To participate in the program, students must have a bachelor’s degree and pass the Texas Pre-Admission Certification Test. Students also must have a GPA of at least 2.75 in the last 60 hours of their college work or as an overall GPA. In addition, Students must pass a criminal history background check through the Texas Department of Public Safety and an interview with UHV’s education faculty.
A major change the education school made to the VOICE program was to make it more affordable. Students can earn their teacher certification in as little as a year for $3,750, not counting books and supplies.
In addition, the school adjusted VOICE so that 12 of the 18 credit hours required for the program can be used toward three new Master of Education in Curriculum and Instruction concentrations: early childhood to eighth grade, higher education and secondary education, and English as a Second Language/Teaching English to Speakers of Other Languages.

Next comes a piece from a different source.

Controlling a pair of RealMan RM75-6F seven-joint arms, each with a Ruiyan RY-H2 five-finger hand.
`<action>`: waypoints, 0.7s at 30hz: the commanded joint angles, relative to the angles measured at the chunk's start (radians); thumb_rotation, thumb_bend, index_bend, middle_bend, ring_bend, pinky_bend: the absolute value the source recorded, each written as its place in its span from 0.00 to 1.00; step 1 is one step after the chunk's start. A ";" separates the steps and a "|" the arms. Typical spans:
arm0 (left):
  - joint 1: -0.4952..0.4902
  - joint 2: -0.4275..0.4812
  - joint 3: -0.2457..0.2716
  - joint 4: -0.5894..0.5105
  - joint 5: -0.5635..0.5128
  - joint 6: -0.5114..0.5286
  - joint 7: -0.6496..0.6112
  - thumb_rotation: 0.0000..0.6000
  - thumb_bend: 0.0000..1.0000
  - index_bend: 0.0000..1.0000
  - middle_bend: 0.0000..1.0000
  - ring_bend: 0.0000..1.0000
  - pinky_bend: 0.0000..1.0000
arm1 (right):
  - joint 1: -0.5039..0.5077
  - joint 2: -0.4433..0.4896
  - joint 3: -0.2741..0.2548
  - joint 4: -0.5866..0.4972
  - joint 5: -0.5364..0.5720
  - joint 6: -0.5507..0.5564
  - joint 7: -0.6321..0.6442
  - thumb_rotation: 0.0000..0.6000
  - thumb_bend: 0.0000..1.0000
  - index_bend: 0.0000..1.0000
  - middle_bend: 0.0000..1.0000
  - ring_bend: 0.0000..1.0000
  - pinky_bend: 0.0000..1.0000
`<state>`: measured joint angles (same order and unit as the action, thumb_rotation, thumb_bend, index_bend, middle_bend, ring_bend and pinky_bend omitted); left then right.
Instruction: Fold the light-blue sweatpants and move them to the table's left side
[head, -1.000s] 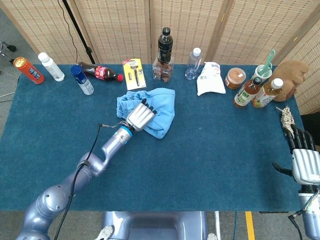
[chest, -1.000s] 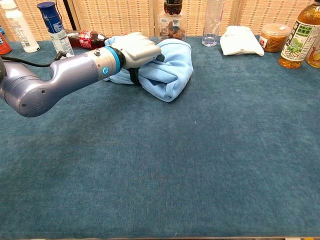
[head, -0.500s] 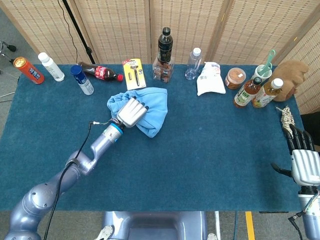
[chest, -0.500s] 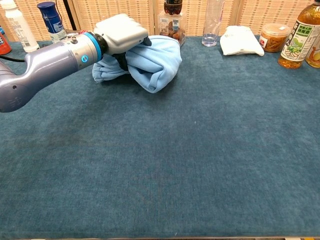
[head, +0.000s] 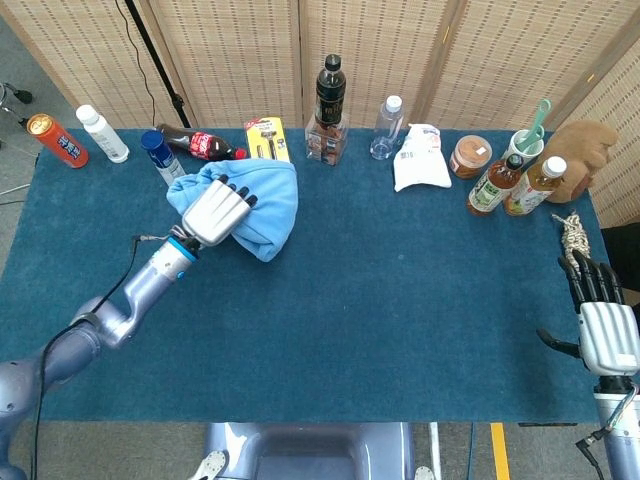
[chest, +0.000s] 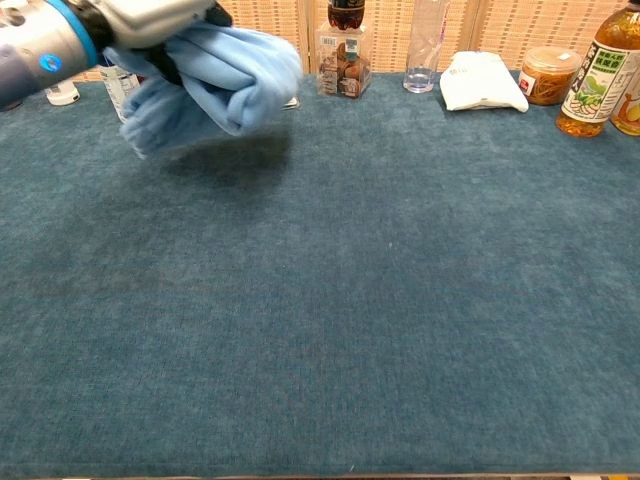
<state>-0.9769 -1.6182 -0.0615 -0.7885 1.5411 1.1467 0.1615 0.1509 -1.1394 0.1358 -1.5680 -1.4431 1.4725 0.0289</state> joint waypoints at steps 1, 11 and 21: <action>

“The program is a real advantage for professionals who already have a bachelor’s degree because it doesn’t force them to go back to do more undergraduate work – rather, they take graduate-level courses online,” said Mary Lasater, assistant professor of curriculum and instruction, and coordinator of the VOICE and graduate curriculum and instruction programs. “This way, they already have started on the path to earning a master’s degree.”
As students go through the VOICE program, they have two options for the practicum portion. They can do 66 days of student teaching, or they can find a paid internship that will allow them to work as classroom teachers for a full year while also completing the last two courses in the program. Interns will be evaluated and advised by supervisors from UHV, many of whom are former education professionals and administrators.
“The primary purpose of the VOICE program is to bring new teachers into the classroom,” Lasater said. “These changes will enable students to step into teaching positions with confidence and at the same time set them up for future growth through graduate studies. We always want to prepare educators for success, and these changes will help us do that.”